Freizeitaktivitäten und alternative Erwerbstätigkeiten als Indikatoren
Solche Umstände können etwa in (beweisbaren) Freizeitaktivitäten des Arbeitnehmers während der angeblichen Krankheit liegen. Auch anderweitige Erwerbstätigkeiten können das tatsächliche Vorliegen einer Krankheit entkräften. Wie so oft sind hier die Umstände des Einzelfalles maßgeblich. Freizeitaktivitäten allein führen nicht zwingend zur Erschütterung des Beweiswerts. So ist es in vielen Fällen – abhängig von der konkreten Erkrankung – durchaus erlaubt, dass Arbeitnehmer trotz Krankheit das Haus verlassen, am sozialen Leben teilnehmen, ja sogar (in Maßen) verreisen oder Sport treiben. Dies berücksichtigen deutsche Gerichte richtigerweise regelmäßig.
Krankschreibung bei abgelehntem Urlaub als besonderes Risiko
Der Beweiswert einer Arbeitsunfähigkeitsbescheinigung kann auch dann erschüttert sein, wenn sie für den Zeitraum eines nicht genehmigten Urlaubs vorgelegt wird. Wenn ein Arbeitnehmer Urlaub beantragt, der aus betrieblichen Gründen nicht gewährt werden konnte, und sich für diesen Zeitraum krankschreiben lässt, um – unter Fortzahlung des Gehalts – vermeintlich doch noch den geplanten Urlaub antreten zu können, hat der Arbeitgeber gute Argumente auf seiner Seite. Der Arbeitnehmer wird jedenfalls unter Druck gesetzt, die Krankheit anders zu beweisen. Kann der Arbeitgeber sogar eine Urlaubsreise des Arbeitnehmers beweisen, wird es für diesen eng.
Arbeitgeber kennen das Problem, dass sich Arbeitnehmer wiederholt in zeitlicher Nähe von Urlaub, Brückentagen oder Wochenenden krankschreiben lassen. Gerade, wenn dies bei einem einzelnen Arbeitnehmer vermehrt vorkommt, kann dies zur Erschütterung des Beweiswerts der Arbeitsunfähigkeitsbescheinigung führen.

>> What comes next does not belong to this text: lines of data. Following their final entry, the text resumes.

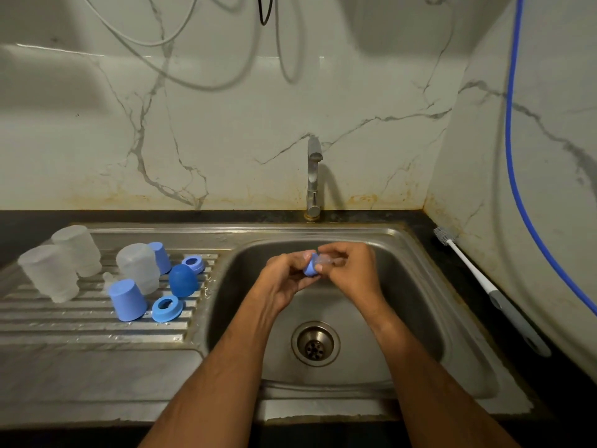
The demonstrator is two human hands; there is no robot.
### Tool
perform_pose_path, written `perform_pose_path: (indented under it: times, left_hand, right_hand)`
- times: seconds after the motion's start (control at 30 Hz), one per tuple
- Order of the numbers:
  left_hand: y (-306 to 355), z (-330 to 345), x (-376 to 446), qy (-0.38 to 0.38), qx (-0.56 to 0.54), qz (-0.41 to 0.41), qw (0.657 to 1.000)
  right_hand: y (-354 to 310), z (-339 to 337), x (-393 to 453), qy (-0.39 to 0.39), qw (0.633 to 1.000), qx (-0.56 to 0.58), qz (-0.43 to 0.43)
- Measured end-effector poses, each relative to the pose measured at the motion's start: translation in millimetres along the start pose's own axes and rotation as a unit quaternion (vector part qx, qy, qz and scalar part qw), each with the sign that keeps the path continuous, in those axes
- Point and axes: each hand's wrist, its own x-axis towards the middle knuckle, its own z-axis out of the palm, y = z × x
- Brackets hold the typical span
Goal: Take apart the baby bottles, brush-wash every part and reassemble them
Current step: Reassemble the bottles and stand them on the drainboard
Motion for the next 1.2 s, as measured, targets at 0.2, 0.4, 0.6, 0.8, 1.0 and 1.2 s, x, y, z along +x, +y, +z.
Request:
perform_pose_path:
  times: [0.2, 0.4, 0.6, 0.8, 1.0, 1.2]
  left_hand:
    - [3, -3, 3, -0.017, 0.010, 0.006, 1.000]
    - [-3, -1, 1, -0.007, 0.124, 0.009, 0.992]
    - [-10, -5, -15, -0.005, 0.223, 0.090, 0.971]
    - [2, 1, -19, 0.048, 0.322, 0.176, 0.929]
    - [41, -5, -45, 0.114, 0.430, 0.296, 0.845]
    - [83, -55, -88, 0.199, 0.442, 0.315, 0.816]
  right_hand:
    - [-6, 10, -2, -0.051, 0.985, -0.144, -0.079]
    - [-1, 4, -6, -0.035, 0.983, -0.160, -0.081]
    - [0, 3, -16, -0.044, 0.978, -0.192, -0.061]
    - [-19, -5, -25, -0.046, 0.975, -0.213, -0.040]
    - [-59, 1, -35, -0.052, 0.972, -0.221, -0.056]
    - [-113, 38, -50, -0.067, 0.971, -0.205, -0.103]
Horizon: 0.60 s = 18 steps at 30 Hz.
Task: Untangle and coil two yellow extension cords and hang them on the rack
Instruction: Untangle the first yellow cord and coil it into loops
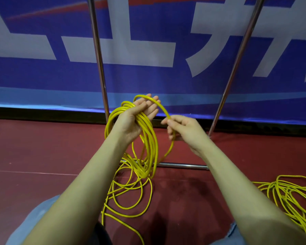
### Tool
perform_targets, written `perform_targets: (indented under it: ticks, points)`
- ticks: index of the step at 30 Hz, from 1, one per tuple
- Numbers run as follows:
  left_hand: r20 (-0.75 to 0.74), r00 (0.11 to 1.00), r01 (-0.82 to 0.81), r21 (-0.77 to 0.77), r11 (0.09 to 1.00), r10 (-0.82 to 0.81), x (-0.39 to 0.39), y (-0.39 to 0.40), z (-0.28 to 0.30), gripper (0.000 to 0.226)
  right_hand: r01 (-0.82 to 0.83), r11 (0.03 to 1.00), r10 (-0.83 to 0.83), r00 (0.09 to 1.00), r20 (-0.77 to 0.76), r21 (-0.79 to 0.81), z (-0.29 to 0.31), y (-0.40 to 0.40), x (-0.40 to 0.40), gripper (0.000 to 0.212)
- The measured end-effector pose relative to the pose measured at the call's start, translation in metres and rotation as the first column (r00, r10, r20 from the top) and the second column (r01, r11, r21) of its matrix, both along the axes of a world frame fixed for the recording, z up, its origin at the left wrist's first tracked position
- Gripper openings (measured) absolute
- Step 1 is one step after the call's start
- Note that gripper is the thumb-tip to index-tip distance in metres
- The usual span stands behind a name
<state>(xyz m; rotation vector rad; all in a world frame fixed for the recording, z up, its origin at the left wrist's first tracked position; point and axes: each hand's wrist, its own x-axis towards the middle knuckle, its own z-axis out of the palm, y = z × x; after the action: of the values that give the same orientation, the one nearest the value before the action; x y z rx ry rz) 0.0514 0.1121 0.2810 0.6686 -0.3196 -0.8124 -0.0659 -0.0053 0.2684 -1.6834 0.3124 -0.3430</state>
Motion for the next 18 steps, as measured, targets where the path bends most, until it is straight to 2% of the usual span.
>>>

Beweiswerterschütterung lässt Entgeltfortzahlungspflicht nicht automatisch entfallen
Die Erschütterung des Beweiswerts hilft dem Arbeitgeber in der Praxis dennoch oft nur bedingt. Denn die Folge besteht zunächst nur darin, dass der Arbeitnehmer auf anderem Wege belegen muss, dass er tatsächlich erkrankt war. Bei der Verweigerung der Entgeltfortzahlung sowie bei der Entscheidung über andere arbeitsrechtliche Konsequenzen wie Abmahnungen oder Kündigungen sollten sich Arbeitgeber daher eines hohen Risikos bewusst sein: Ein Arzt, der einen Arbeitnehmer krankgeschrieben hat, wird im Rahmen einer Beweisaufnahme selten von der einmal gestellten Diagnose abrücken oder gar zugeben, den Arbeitnehmer gar nicht untersucht zu haben. Benennt ein Arbeitnehmer seinen Arzt also als Zeugen, ist in aller Regel davon auszugehen, dass er die behauptete Krankheit auf diesem Wege beweisen kann.